CC: As demais foram fechadas?
CG: É um tabu fechar escola. Não encerrei as atividades em nenhum prédio, pois sabia que eram a única referência de poder público no lugar. Procurei melhorar os prédios e transformá-los em espaços dedicados à educação infantil ou em centro comunitário. Para tratar de educação é melhor ter menos escolas, com melhor estrutura, corpo diretivo e participação da comunidade. Isso dá a possibilidade de haver, de fato, uma relação racional professor-aluno. Eu posso ter uma situação em que a turma do 6.º ano só tem sete alunos. Se tenho escola nucleada, vou ter uma margem muito maior para fazer turmas com um número razoável.
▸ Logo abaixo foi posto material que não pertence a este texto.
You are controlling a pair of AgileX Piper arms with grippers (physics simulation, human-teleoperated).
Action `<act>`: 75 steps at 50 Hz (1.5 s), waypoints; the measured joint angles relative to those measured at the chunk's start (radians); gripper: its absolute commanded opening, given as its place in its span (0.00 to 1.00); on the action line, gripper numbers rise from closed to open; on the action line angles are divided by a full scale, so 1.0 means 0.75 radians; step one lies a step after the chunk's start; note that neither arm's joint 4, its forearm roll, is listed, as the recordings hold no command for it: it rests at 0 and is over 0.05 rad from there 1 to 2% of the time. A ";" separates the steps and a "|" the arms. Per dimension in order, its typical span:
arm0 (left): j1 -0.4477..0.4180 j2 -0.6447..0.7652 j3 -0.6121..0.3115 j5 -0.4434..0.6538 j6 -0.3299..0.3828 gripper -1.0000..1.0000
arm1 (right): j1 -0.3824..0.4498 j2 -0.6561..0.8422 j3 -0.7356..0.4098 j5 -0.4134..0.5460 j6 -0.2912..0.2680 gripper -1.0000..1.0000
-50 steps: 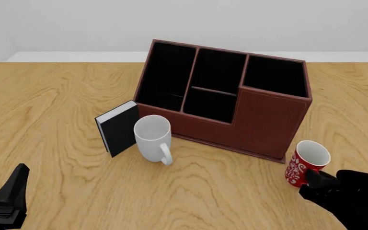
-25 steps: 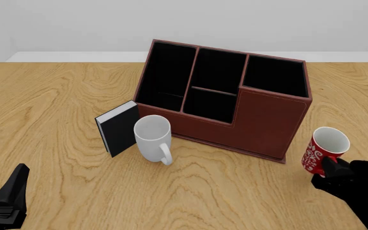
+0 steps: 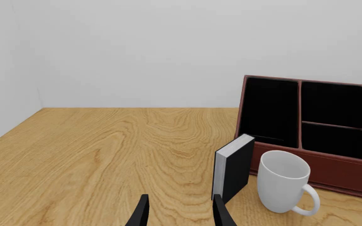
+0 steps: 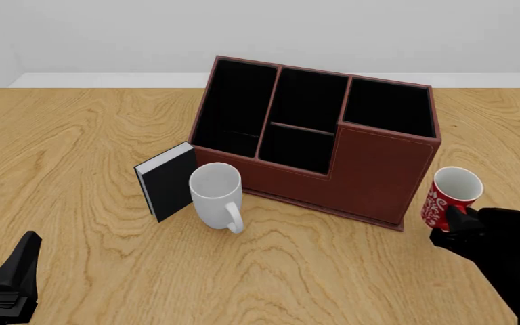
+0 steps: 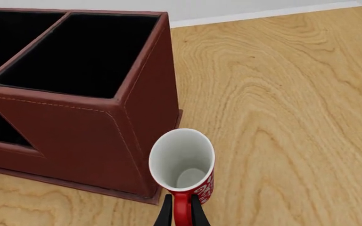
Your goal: Pick up the red mug and place it to the right of the caddy.
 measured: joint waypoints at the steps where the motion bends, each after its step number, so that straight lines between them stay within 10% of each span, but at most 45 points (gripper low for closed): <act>1: 0.000 0.000 0.000 0.000 0.000 1.00 | -0.001 0.013 -0.002 -0.010 -0.001 0.00; 44: 0.000 0.000 0.000 0.000 0.000 1.00 | -0.085 0.389 -0.006 -0.366 -0.011 0.00; 75: 0.000 0.000 0.000 0.000 0.000 1.00 | -0.097 0.410 -0.009 -0.399 0.008 0.00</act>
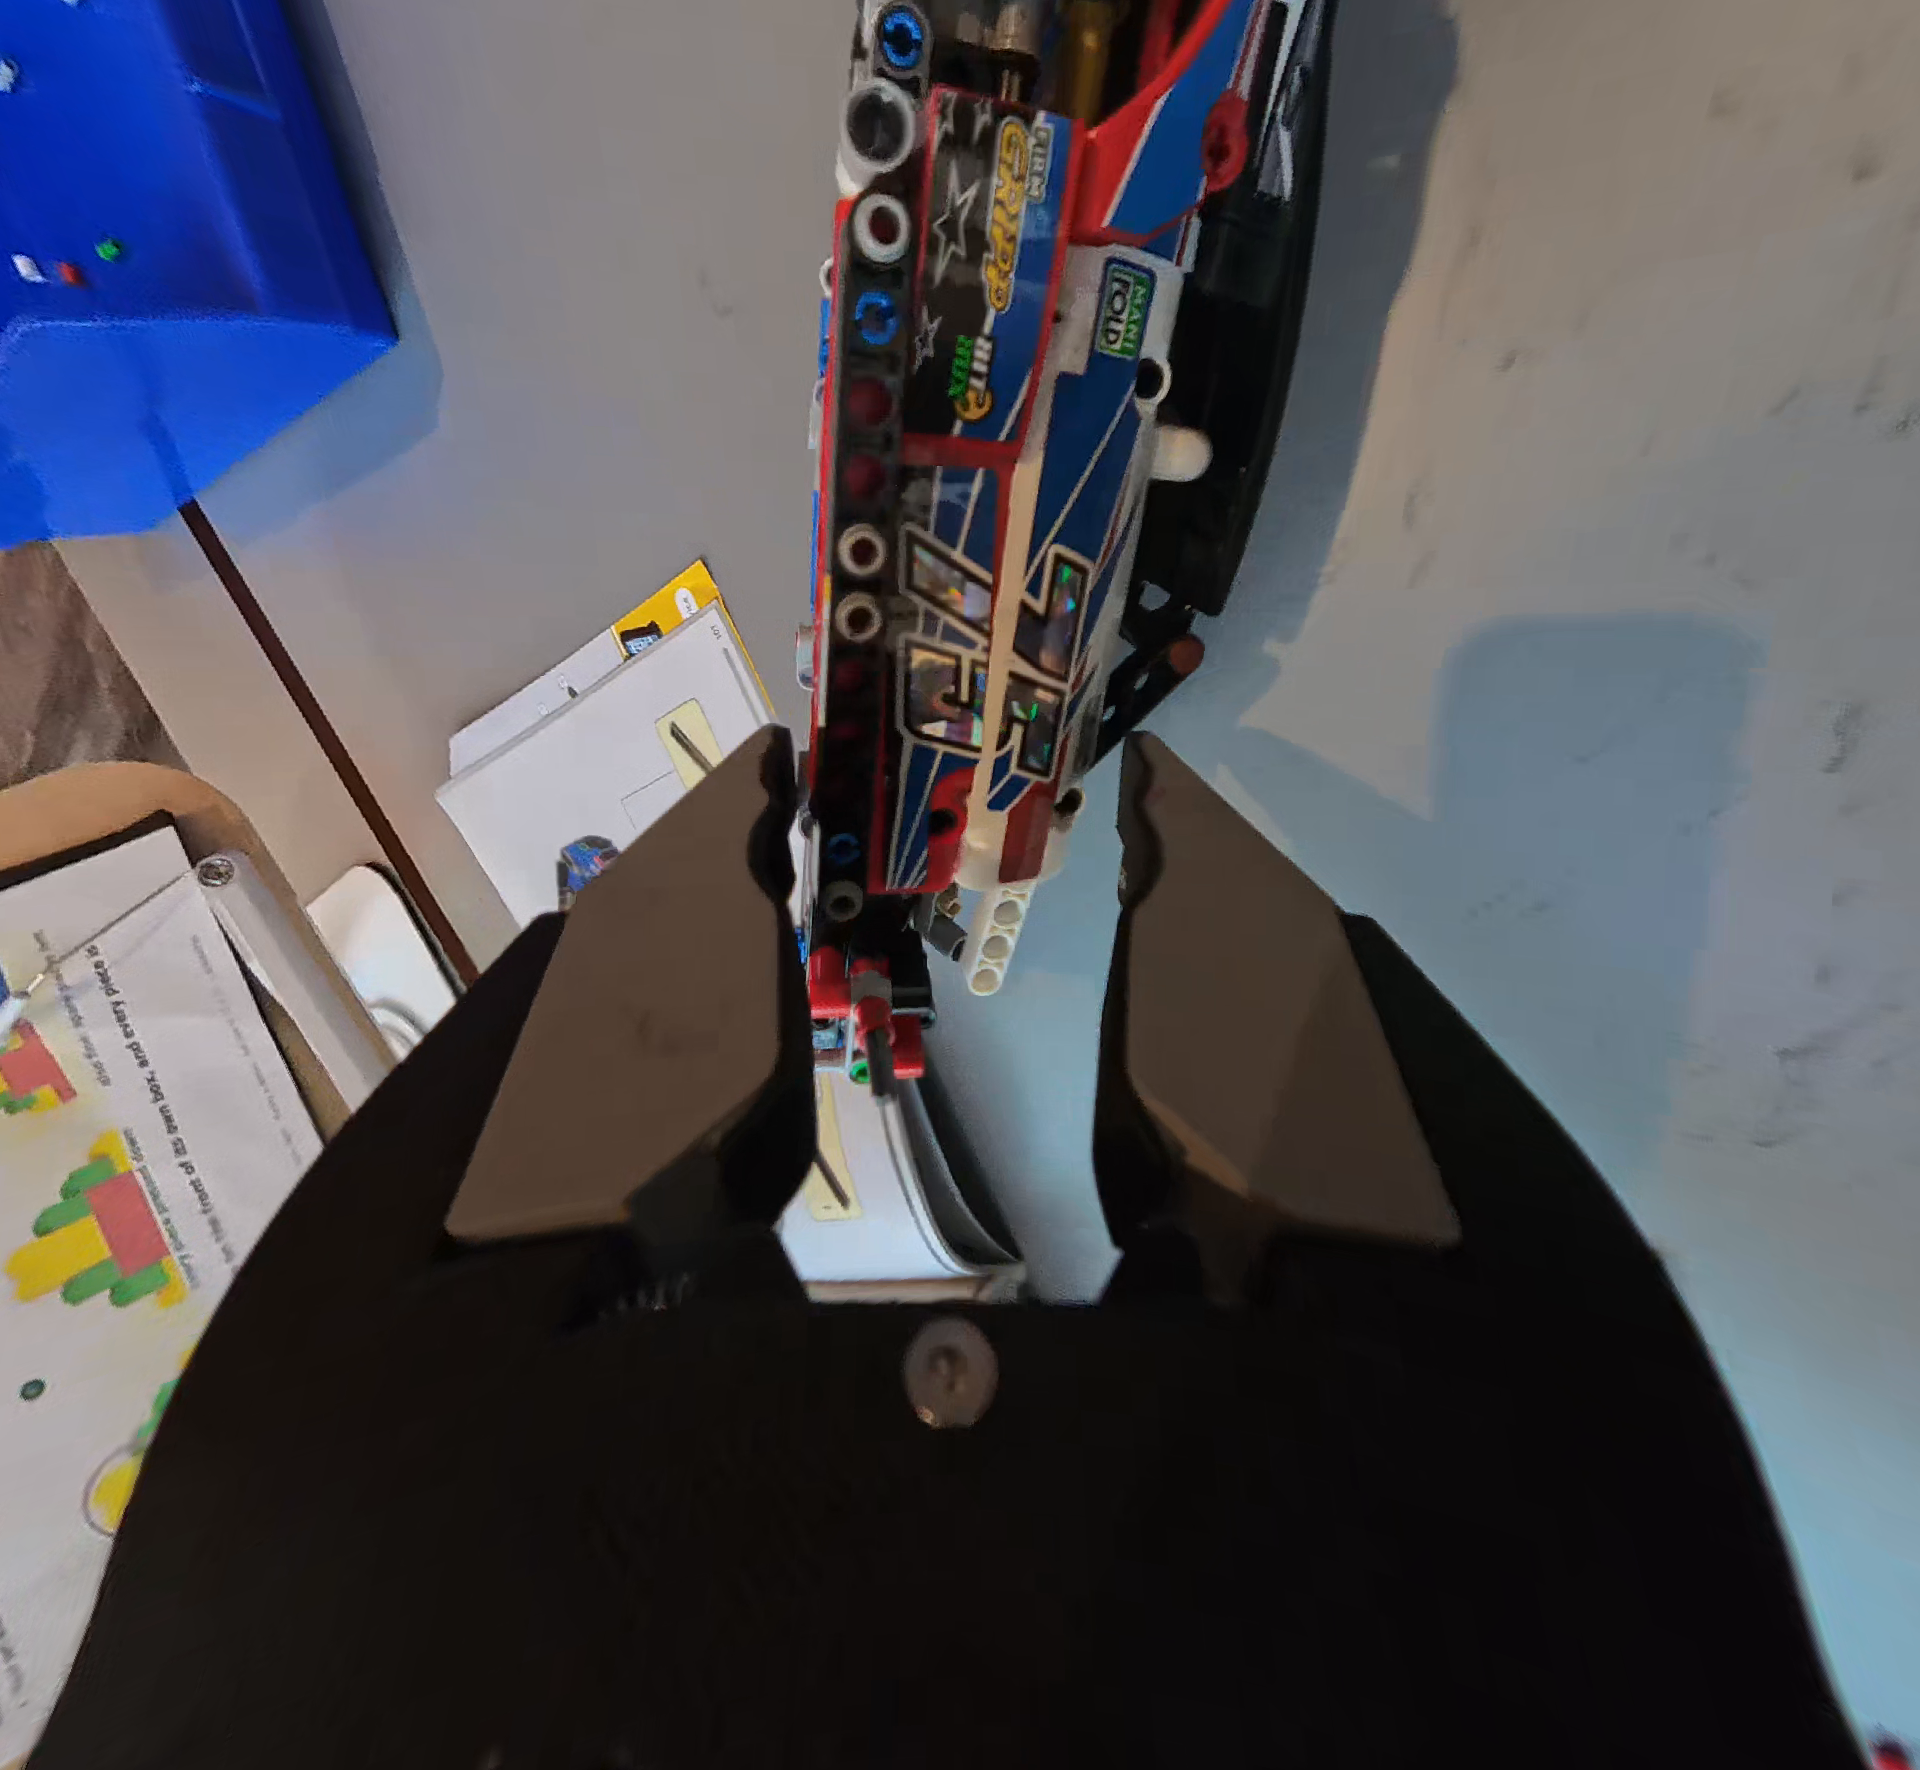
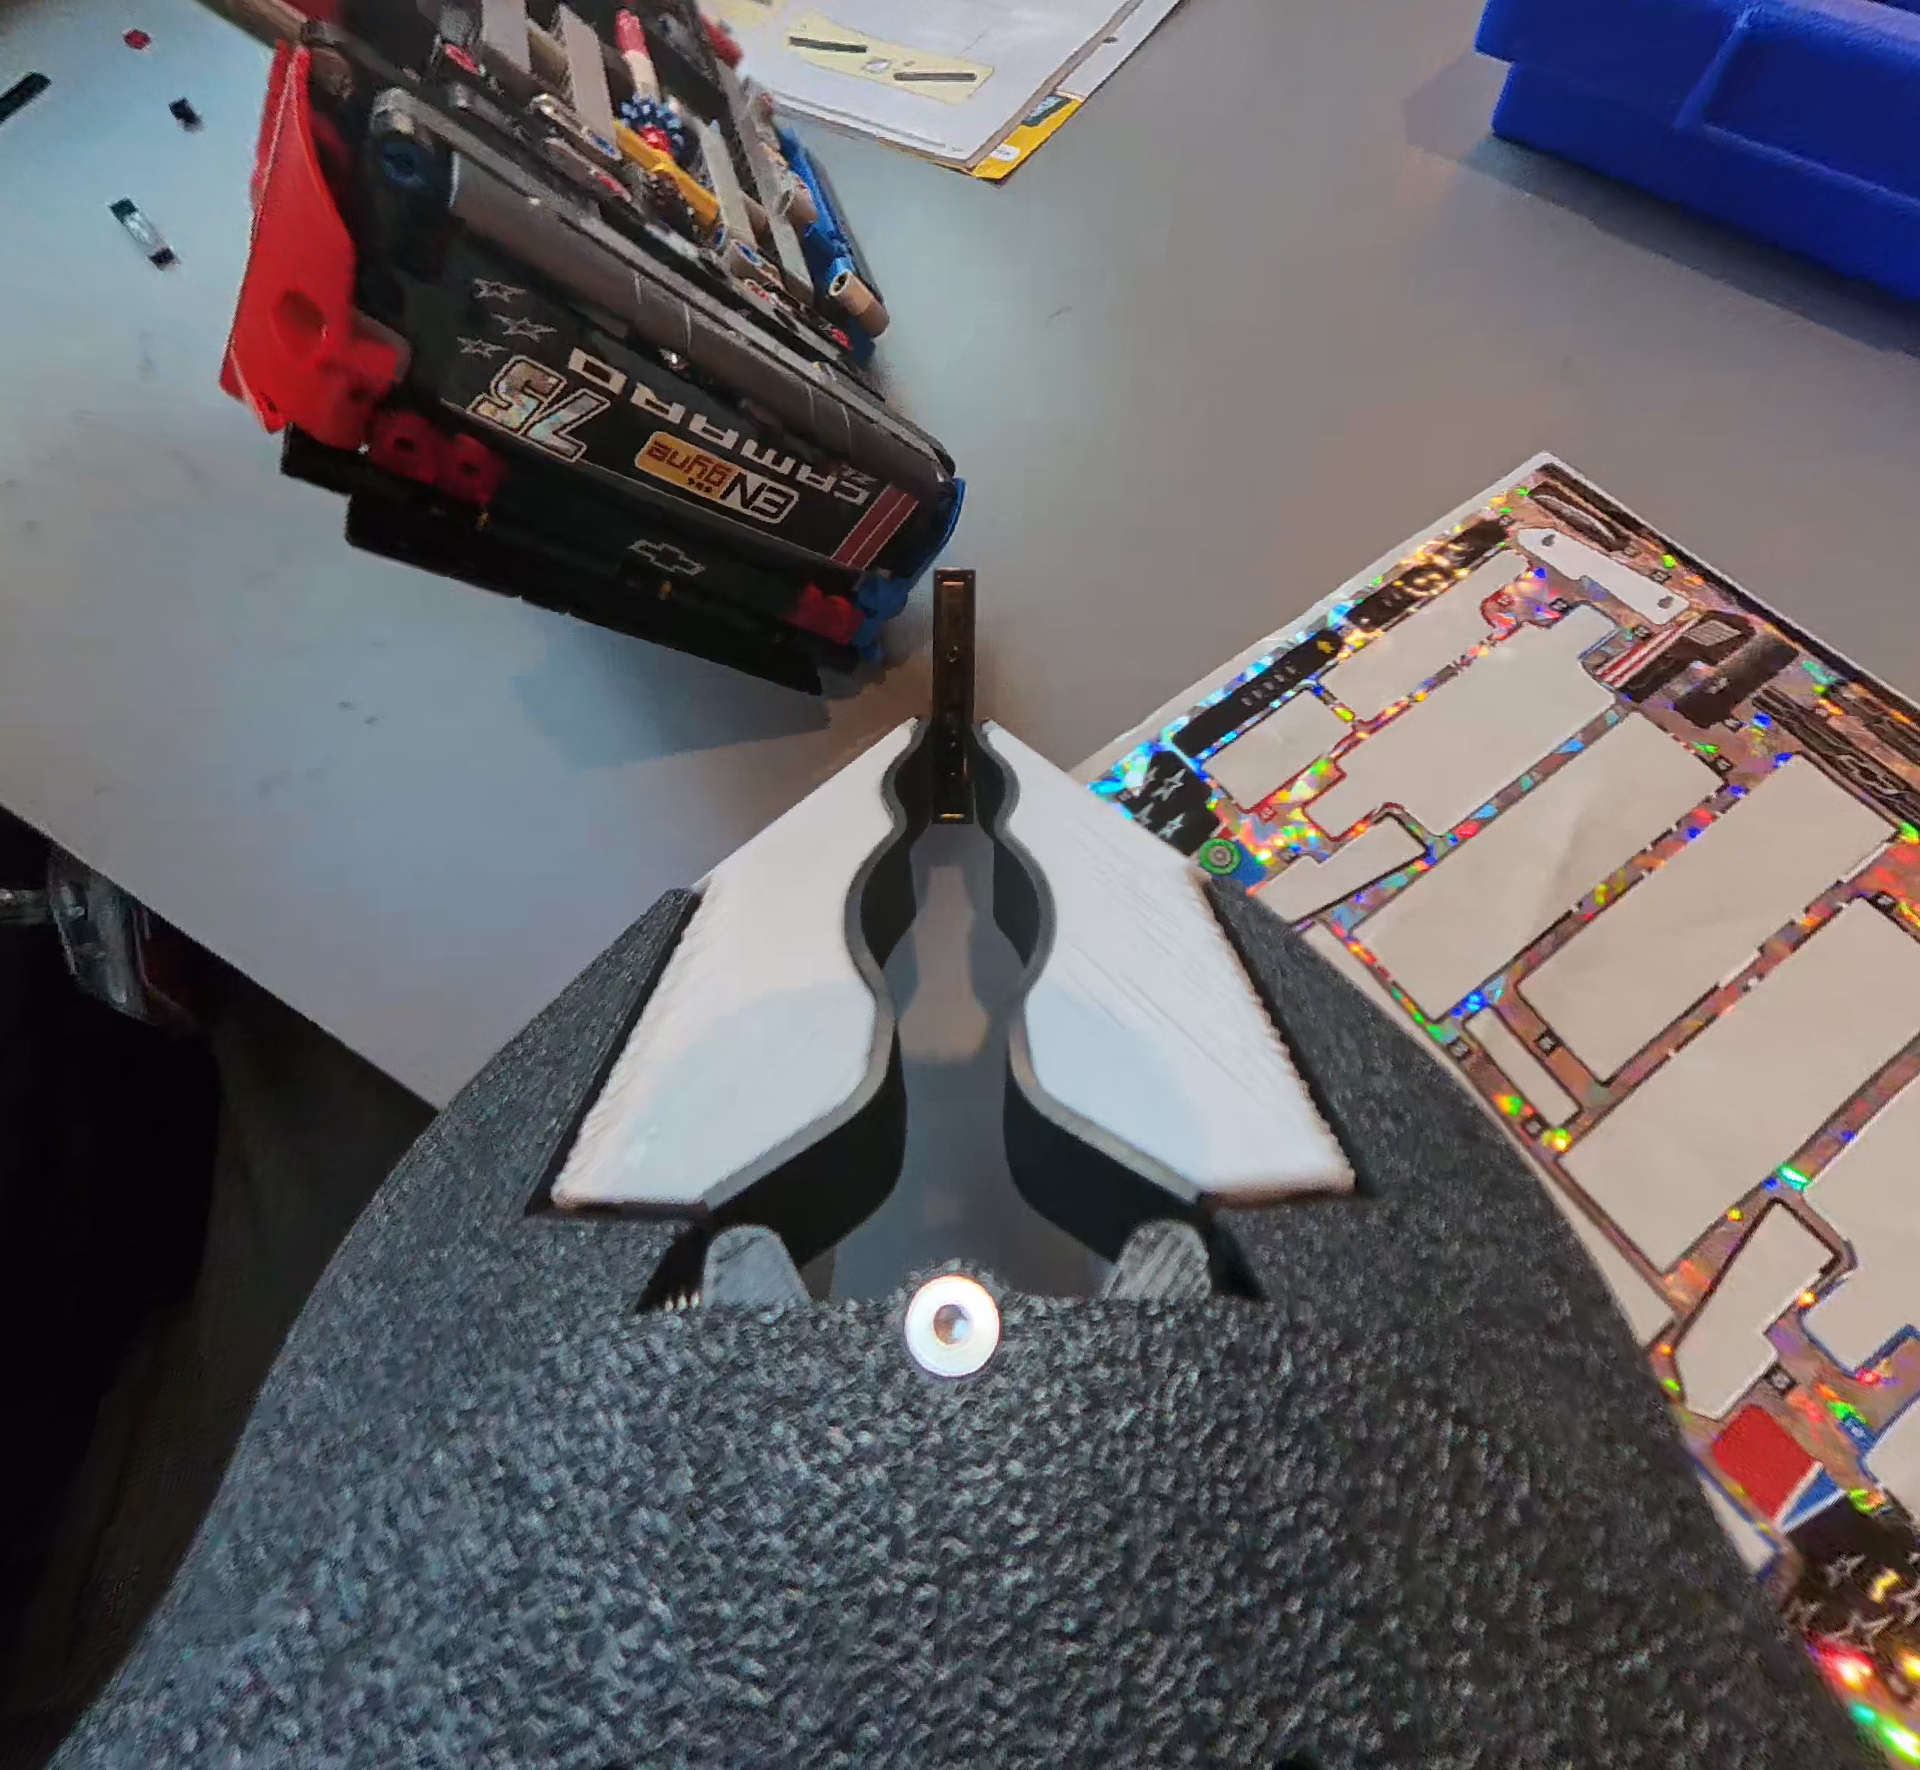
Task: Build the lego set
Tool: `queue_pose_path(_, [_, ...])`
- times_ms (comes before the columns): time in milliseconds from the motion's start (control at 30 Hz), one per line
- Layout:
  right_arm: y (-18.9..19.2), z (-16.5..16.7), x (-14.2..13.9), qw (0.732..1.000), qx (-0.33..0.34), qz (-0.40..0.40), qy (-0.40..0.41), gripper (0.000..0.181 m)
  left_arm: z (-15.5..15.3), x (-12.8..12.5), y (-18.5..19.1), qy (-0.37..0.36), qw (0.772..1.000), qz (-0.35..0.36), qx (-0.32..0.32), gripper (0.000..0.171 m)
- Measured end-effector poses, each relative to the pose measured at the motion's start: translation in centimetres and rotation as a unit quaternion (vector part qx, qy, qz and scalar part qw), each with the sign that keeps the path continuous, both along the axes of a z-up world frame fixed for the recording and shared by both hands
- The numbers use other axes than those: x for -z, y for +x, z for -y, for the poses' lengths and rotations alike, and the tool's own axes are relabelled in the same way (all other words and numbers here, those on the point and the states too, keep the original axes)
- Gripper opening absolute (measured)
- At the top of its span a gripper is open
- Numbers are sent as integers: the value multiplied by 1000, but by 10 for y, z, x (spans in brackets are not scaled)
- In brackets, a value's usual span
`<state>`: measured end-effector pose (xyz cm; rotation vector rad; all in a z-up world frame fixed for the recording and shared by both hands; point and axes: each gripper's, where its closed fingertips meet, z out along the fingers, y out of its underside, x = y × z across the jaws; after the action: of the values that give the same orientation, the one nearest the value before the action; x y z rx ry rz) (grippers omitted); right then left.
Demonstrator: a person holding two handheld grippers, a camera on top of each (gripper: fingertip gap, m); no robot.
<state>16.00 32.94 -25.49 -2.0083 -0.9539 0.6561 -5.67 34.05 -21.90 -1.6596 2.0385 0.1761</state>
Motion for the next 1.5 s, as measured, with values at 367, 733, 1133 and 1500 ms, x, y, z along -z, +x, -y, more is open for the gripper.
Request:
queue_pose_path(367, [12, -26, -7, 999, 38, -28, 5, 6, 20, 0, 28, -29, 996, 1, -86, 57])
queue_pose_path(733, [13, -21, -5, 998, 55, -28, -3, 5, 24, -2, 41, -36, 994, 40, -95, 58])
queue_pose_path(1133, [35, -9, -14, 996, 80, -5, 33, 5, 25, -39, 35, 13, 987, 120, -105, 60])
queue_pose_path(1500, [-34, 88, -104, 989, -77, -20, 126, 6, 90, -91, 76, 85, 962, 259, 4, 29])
CC: Qual a sua política de valorização do professor?
CG: Quando falo em redução das escolas, também penso nesse ponto. Valorizar o professor não é abrir um sem-número de vagas de trabalho e pagar merreca para eles, subexplorar. Valorizar é dar a ele oportunidade de ganhar bem e o município só pode pagar melhor se a relação professor-aluno for razoável."
Temos aí o ministro da Educação estampado. E não faz questão de esconder nossos principais mitos nacionais sobre a questão. "Professor deve trabalhar por amor". Da mesma forma que os jesuítas catequizavam indígenas no século XVI.
Salas vazias são despesas. Essas precisam alcançar uma proporção razoável, permanecerem cheias.
A presidenta utilizou o slogan "Brasil pátria educadora" e depois anunciou um corte de 7 bilhões para a educação. Somado a esse quadro, a nomeação de um "administrador" de outra área para esta pasta não parece muito auspicioso. Certamente vão haver mudanças na educação, mas duvido que sejam boas.